In an AHHA issues brief released today, Improving access to housing for Aboriginal and Torres Strait Islander renal patients with complex care needs, Deeble Institute Jeff Cheverton Memorial Scholar, Stefanie Puszka outlines why housing and income policy changes needed to improve health outcomes.

‘These patients have ESKD rates 15 times those of non-Indigenous Australians. To obtain lifesaving dialysis treatment and manage other complications, 80% have to relocate from their remote communities to urban areas. But after 8 weeks of temporary accommodation provided by the NT government, patients are expected to make their own arrangements.

‘They then find they have nowhere to stay that’s affordable, accessible and culturally safe. Sometimes they are kept in hospital when accommodation cannot be found, leading to delays for other patients.

‘The waiting time for a one-bedroom public housing unit in Darwin is 8 years—longer than the average survival time for these ESKD patients (6 years).

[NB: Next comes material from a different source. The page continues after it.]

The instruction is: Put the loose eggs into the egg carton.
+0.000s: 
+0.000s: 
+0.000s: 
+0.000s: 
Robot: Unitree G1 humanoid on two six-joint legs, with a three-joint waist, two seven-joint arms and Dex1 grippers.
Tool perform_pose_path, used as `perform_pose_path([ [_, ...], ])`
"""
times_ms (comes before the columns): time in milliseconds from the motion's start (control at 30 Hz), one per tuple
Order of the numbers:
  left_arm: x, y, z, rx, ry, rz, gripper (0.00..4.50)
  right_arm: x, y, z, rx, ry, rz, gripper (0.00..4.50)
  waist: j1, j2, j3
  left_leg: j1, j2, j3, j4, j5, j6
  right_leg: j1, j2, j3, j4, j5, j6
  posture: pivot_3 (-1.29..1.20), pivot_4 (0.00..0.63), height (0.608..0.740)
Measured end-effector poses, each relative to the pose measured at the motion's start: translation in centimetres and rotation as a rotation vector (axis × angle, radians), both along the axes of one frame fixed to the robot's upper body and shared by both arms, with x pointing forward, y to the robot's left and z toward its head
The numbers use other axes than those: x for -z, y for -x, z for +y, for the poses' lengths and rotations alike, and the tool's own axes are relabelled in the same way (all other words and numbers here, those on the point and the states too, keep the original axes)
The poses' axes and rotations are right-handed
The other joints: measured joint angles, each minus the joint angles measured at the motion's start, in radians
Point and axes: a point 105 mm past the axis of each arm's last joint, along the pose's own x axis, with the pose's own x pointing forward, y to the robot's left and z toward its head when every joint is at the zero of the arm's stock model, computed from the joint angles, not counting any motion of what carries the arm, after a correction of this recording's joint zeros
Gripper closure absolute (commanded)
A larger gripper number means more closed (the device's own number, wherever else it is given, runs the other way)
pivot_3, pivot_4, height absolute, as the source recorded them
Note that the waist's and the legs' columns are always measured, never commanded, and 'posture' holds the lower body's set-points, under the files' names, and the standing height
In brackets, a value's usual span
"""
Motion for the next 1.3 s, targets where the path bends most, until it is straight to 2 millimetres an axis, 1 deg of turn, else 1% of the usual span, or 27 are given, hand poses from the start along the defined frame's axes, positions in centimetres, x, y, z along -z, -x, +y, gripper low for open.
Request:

Even with priority access on medical grounds, the wait is still 3–4 years. And public housing demand continues to grow faster than supply.

‘Renal patients are unlikely to be able to work. And it is common for them to wait for up to 6 months, sometimes over a year, to get their applications for the Disability Support Pension approved by Centrelink.

‘With no income and nowhere to stay, these patients and their carers are at severe risk of homelessness and may return to their communities and high risk of an early death.

‘Our Issues Brief makes several practical recommendations for housing and income support which will improve health equity in this situation,’ says Alison Verhoeven.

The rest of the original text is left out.